Accrual goals were set based on each site's average daily census. Study sites received a monthly report showing enrollment progress by site by month and quarter; progress was benchmarked against both overall and site-specific target accrual (Figure 1), permitting sites to compare their progress. These reports encouraged healthy competition and camaraderie. In order to stimulate and reward recruitment, we initiated an IRB-approved incentive program after the first several months of sluggish enrollment. These incentives were not included in the original grant budget and so were funded out of other sources – an important lesson for future grant proposals. Originally budgeted payments per patient enrolled were designed to at least marginally compensate for time invested by the on-site study team members: $25 per visit for massage (maximum 6 visits), $15 per visit for simple touch (maximum 6 visits) and $75 per study participant for both the on-site data collector and study coordinator, for a maximum of $390 per patient enrolled. Of note, these budgeted amounts were significantly less than amounts being paid by a competing pharmaceutical study that was being conducted nationally at the same time as our NIH-funded study, creating a financial disincentive for hospices that were participating in both studies to spend staff resources towards the REST study. Additional incentives that we added over the course of the study to stimulate/reward enrollment included gas cards (initially valued at $10, then at $20, to offset the rising gasoline prices) for all on-site study team members at sites that met their quarterly accrual goals, a $250 donation to the hospices that met or exceeded their total expected study enrollment, and an additional $250 donation, a recognition lunch and congratulatory letter to the hospice CEO and a feature in the practice-based research network newsletter for the highest enrolling site. The incentive program components were suggested by on-site study team members. Despite these measures, there was wide variation in enrollment rates across the 15 study sites (mean, 72%; range, 30–100%), reflecting unique factors at play at individual sites.

FIG. 1.

FIG. 1.

Actual enrollment compared with target.

Minimizing withdrawal

Minimizing study withdrawal was another challenge. Of the 103 participants who withdrew (27%), the most common reason was patient or family request (31% of all withdrawals), followed by disease progression (22%), and development of cognitive impairment (17%). Coordination between participants, treatment providers, and interviewers was essential given the number of treatments (6 over a 2 week period) and follow up interviews (4 over the study period). Most other reasons for study withdrawal were related to scheduling conflicts.

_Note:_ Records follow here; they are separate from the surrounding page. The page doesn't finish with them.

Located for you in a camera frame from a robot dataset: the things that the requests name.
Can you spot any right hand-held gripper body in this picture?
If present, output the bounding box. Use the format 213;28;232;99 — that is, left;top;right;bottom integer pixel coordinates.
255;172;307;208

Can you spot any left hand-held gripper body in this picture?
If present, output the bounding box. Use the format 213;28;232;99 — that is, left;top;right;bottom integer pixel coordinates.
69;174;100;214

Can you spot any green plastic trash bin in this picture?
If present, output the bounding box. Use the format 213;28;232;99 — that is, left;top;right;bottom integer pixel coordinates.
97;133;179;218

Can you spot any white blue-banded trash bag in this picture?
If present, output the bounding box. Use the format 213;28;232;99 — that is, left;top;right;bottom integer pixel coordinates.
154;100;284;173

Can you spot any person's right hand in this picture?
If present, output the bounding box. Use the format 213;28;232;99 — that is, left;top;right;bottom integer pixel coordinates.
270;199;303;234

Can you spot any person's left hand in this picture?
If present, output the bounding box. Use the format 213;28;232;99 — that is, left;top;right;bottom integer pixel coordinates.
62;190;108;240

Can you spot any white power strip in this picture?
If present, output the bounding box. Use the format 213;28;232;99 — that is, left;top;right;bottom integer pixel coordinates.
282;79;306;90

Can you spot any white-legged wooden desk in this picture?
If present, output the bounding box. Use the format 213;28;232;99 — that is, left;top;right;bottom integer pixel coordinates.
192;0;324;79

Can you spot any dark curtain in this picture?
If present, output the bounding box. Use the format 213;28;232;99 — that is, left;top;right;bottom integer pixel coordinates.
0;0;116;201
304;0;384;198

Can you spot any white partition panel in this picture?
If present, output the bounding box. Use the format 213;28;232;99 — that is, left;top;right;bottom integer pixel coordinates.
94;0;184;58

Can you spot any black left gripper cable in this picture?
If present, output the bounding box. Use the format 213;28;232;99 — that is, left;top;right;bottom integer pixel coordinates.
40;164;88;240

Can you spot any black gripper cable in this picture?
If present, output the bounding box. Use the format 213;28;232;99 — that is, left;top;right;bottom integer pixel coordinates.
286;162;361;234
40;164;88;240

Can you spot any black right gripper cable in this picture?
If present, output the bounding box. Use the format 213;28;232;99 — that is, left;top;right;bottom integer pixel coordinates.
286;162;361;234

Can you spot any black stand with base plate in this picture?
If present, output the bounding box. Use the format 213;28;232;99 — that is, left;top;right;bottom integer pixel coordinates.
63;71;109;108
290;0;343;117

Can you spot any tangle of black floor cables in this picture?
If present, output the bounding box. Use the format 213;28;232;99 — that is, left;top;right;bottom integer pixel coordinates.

Massage therapy studies are plagued by control group withdrawals.18,19 People may consent to participate in massage therapy trials hoping for randomization to the group receiving massage. A major success of the REST study was that there was no greater withdrawal from the control group than the treatment group. One reason for this may have been the careful explanation to participants during the consent process that agreeing to participate meant having a 50-50 chance of receiving massage therapy. Another reason for the similar withdrawal rate may have been that the control exposure of simple touch was perceived as a pleasant experience. We also offered a free massage following study completion to all participants randomized to control. Inclusion of an active study arm for massage therapy studies and offering a post-study free massage are strategies to mitigate drop-out rates in massage therapy research. (11).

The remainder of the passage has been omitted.